[Source data]
((

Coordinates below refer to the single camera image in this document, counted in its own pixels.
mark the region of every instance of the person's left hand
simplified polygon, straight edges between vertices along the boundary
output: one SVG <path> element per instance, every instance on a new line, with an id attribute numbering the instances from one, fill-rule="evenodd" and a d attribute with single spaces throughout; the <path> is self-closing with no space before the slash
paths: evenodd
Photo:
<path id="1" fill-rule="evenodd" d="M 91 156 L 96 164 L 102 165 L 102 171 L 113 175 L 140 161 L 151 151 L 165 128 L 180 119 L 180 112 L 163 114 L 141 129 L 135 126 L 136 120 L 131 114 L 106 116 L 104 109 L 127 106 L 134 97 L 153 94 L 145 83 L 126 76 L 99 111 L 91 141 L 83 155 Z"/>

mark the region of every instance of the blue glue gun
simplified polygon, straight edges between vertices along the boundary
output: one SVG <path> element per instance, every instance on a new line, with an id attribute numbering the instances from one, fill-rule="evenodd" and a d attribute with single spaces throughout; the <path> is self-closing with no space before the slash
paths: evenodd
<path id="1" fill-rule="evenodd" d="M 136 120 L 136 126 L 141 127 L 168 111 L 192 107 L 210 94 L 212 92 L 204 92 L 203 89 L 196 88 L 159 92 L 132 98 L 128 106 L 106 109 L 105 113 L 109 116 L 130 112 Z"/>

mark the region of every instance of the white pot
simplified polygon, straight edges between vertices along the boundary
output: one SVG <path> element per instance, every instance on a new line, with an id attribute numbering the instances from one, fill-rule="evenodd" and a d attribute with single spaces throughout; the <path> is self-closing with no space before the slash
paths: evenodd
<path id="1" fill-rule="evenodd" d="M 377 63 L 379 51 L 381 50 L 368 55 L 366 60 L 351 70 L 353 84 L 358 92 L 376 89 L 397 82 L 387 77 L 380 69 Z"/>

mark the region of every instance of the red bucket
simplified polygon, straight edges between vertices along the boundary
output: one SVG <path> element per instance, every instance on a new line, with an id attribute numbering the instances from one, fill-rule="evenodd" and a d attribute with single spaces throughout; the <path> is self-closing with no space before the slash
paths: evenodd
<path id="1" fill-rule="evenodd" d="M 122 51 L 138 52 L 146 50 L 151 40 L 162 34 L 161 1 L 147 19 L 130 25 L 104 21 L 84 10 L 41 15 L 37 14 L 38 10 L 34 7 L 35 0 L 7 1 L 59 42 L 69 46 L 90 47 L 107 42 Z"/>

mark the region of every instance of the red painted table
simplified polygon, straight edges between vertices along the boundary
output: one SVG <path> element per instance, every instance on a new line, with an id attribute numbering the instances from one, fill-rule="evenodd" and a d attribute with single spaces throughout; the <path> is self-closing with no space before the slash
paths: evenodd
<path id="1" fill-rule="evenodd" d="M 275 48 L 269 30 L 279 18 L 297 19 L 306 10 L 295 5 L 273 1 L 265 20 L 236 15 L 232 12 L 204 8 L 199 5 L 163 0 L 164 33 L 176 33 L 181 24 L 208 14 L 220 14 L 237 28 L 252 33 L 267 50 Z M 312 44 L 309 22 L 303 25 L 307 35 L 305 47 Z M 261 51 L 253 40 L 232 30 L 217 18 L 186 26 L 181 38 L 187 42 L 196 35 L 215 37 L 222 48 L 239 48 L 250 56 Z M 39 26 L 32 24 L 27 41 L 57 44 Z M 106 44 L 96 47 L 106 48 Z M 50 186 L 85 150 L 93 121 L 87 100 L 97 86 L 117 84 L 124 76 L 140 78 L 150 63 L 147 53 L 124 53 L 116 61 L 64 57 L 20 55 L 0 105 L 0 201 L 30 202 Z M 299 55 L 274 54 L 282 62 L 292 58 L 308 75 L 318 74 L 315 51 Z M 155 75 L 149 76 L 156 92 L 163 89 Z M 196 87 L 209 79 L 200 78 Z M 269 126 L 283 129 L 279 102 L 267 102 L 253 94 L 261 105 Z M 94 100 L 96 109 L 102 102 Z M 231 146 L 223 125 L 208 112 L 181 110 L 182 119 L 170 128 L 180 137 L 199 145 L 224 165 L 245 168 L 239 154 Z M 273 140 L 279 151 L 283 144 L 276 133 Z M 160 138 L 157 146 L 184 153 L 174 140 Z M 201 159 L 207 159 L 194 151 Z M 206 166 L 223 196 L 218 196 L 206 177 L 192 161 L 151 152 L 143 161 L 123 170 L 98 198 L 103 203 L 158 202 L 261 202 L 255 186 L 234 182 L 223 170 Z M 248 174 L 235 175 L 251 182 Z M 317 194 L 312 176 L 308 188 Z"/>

))

## Problem:
For the string "region", return every line of the data where it appears.

## Task response:
mark the region of every instance of the person's left hand
mark the region of every instance of the blue glue gun
mark the region of every instance of the white pot
mark the region of every instance of the red bucket
mark the region of every instance of the red painted table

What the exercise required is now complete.